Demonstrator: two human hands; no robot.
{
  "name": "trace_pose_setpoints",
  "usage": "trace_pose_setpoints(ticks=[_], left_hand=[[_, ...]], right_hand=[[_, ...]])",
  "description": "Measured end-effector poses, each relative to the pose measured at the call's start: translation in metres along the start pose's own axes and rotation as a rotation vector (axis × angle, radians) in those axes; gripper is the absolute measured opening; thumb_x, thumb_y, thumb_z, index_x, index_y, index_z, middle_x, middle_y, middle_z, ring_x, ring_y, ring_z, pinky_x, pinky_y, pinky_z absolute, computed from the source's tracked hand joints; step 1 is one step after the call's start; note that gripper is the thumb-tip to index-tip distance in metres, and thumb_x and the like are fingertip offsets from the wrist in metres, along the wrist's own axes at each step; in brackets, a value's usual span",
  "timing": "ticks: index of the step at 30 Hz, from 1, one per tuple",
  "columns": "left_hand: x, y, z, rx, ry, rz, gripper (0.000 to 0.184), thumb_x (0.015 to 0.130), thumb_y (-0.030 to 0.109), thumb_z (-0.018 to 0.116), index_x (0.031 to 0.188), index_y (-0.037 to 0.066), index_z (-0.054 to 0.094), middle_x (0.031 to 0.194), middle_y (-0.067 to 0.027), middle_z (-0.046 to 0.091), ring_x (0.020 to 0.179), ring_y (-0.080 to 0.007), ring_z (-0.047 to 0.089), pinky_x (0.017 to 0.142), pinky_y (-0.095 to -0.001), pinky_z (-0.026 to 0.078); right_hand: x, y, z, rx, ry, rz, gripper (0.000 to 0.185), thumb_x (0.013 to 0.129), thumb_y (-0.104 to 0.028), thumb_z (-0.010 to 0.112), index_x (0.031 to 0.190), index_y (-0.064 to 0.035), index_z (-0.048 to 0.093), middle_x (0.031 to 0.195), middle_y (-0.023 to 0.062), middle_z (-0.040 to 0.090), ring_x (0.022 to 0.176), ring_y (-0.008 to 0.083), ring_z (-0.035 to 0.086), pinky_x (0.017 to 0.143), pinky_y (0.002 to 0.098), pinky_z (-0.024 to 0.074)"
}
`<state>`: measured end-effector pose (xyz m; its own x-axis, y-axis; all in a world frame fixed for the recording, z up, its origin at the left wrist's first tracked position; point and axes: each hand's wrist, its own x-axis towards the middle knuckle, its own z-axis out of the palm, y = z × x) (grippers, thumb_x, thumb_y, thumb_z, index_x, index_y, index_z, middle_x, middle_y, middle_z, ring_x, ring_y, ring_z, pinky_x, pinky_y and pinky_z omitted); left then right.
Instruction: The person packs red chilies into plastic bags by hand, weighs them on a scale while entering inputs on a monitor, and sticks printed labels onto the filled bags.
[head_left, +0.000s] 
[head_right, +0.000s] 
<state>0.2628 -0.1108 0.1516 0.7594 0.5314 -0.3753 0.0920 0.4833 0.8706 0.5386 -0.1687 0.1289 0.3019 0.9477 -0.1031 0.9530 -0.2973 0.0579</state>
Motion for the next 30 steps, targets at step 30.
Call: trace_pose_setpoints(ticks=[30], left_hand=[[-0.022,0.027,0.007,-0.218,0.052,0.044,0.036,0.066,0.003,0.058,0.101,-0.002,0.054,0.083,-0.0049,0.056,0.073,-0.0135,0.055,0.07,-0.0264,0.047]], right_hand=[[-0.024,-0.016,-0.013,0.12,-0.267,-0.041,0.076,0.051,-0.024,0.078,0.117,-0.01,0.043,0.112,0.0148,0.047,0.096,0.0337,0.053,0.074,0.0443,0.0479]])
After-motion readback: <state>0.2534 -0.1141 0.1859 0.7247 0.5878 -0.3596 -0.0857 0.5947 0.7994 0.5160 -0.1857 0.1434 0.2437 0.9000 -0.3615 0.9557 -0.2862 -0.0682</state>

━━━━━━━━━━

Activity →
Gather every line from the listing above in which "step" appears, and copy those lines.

Expected answer →
  "description": "Measured end-effector poses, each relative to the pose measured at the call's start: translation in metres along the start pose's own axes and rotation as a rotation vector (axis × angle, radians) in those axes; gripper is the absolute measured opening; thumb_x, thumb_y, thumb_z, index_x, index_y, index_z, middle_x, middle_y, middle_z, ring_x, ring_y, ring_z, pinky_x, pinky_y, pinky_z absolute, computed from the source's tracked hand joints; step 1 is one step after the call's start; note that gripper is the thumb-tip to index-tip distance in metres, and thumb_x and the like are fingertip offsets from the wrist in metres, along the wrist's own axes at each step; in brackets, a value's usual span",
  "timing": "ticks: index of the step at 30 Hz, from 1, one per tuple",
Motion for the next 30 steps, targets at step 30.

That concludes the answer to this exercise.